Massachusetts Institute of Technology

Department of Electrical Engineering and Computer Science

6.863J/9.611J Natural Language Processing, Spring, 2004


Laboratory 2, Component III: 

Statistics and Natural Language: Part of Speech Tagging Bake-Off




Handed Out: February 26                                                                                                                           Due: March 05



Introduction: Goals of the Laboratory & Background Reading – The Red Pill or the Blue Pill?

In class we have observed that there are two current approaches to tackling natural language processing: a symbolic, rule-based approach; and a statistical approach.  What are the strengths and weaknesses of each?  How can we combine them?  How do they help in building practical systems?  That is the goal of this laboratory.  We will carry out a deeper analysis of POS tagging on larger and different corpora. Through observing the performances of these taggers and finishing this laboratory you should develop a deeper understanding of the two different perspectives on NLP: the symbolic rule-based perspective and the statistical perspective.

General Background reading for this Laboratory – Please read if you haven’t already!

Basic probability theory; n-grams

If you are at all uncomfortable with the basic notions of probability theory, especially those required for understanding n-grams – conditional probability; the chain rule; Bayes’ rule; etc., I strongly urge you to read the first selection below.  I would also strongly urge everyone to take a look at the second item below. I leave the reading in your textbook and the lecture notes to your own conscience and/or diligence (Chapter 6 in the text is a very good summary, however!)

1.      An excellent review of probability theory as applicable to N-grams:  here.

2.      Same document, with a terrific summary intro to bigrams, here.

3.      Your textbook, Chapter 6.

Part of speech tagging

1.      Your textbook, Chapter 8.

2.     Eric Brill. Transformation-Based Error-Driven Learning and Natural Language Processing: A Case Study in Part-of-Speech Tagging. Computational Linguistics, Dec. 1995.

3.     Supplementary: if you want a thorough review of current methods and tests of part of speech taggers, see the recent technical report  [Schröder 2002].
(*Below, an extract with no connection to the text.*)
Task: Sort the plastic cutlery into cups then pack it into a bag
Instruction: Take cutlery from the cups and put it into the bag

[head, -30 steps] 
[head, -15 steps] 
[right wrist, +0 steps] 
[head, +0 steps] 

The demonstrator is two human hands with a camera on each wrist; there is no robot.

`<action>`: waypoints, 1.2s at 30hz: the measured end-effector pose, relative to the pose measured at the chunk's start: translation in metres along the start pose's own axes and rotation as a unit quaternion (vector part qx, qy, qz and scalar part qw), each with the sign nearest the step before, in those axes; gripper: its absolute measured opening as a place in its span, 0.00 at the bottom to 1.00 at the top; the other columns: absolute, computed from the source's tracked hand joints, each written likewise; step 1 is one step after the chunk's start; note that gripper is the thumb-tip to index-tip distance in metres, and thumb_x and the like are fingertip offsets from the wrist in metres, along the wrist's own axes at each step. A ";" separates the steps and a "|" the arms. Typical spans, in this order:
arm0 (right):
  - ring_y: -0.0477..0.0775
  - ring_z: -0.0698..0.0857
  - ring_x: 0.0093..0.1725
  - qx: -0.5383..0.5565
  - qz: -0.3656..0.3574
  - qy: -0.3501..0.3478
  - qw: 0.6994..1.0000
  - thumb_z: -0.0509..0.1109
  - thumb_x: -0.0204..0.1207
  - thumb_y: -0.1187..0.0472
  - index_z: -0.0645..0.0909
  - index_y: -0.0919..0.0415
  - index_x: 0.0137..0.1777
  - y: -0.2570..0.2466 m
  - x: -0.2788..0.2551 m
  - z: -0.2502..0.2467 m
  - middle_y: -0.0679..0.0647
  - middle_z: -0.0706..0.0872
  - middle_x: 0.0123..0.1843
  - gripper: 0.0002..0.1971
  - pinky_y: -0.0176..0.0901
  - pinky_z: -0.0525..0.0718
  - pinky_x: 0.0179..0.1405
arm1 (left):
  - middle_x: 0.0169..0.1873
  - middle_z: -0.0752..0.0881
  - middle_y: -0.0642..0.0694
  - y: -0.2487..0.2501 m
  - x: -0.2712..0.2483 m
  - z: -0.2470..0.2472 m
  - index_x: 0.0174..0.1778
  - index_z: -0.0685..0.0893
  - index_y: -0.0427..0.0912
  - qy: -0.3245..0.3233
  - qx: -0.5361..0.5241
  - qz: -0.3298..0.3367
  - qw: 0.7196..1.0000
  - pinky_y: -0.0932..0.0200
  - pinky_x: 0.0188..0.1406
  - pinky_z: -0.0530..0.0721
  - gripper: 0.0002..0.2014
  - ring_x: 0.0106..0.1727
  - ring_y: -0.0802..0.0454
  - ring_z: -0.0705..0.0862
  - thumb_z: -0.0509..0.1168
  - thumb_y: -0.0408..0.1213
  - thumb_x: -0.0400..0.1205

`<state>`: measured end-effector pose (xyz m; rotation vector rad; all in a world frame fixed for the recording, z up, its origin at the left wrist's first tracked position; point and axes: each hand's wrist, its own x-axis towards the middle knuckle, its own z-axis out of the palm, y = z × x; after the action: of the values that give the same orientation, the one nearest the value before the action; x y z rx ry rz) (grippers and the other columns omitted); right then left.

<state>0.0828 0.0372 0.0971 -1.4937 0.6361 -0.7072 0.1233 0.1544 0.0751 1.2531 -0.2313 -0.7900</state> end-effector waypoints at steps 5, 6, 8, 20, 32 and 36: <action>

Your basic job will be to run both taggers on the 13 text collections below.  We have partitioned these because some of the files come from different texts than what the taggers were trained on; all the files are collected together into one large file all.raw and all.pos. You will make use of this partitioning, as you’ll see below. As you will note from the instructions page, you should capture the tagged output by redirecting it to a file in your own directory.  As usual, you should write up your results as a report in html format, and submit the URL to the TA.  In particular, please include the information labeled “INCLUDE” below (in addition to other discussion that we shall point out).

As before, instructions for running each of these taggers are available on a separate page

Part I:  Comparing Tagger Performance – the Red Pill or the Blue Pill, take 2

We will now compare the Brill and HMM taggers on a much longer run of text. Run each of the taggers on the following texts from the Penn Treebank and compare their output to the "gold standard" tagged texts. In each of the lines below, the link to “Text n” (e.g., “Text 1”) is to a version of the text formatted with one sentence per line -  this is easier to read, but you should not use it for the actual tagging experiments. The second column has the untagged versions of the same texts, tokenized and formatted for use by the taggers.  These are the files you should use as input to the taggers. These files are all labeled as *.raw.  The third column, with "Tagged" link is to the human-tagged file from the Treebank, which is the “gold standard” – truth – to be used to evaluate the tagging. These corresponding tagged files are all labeled *.pos. Their tags are to be considered gospel.  (You will notice that they are actually bracketed, or pre-arsed as well, but we will ignore this information for now.) The texts are divided into chunks you see for ease of handling –all the texts are bundled together in one file as well, but that might prove to be too large to look at (it is, however, useful for evaluating the taggers).  These files are linked to the web page directory in the AI Lab, but they are also in the course locker under /mit/6.863/tagging/. 

All the texts in one file: Untagged  and  Tagged. Choose five tagging errors made by each tagger (i.e., 10 errors in total) and discuss the possible reasons for these errors.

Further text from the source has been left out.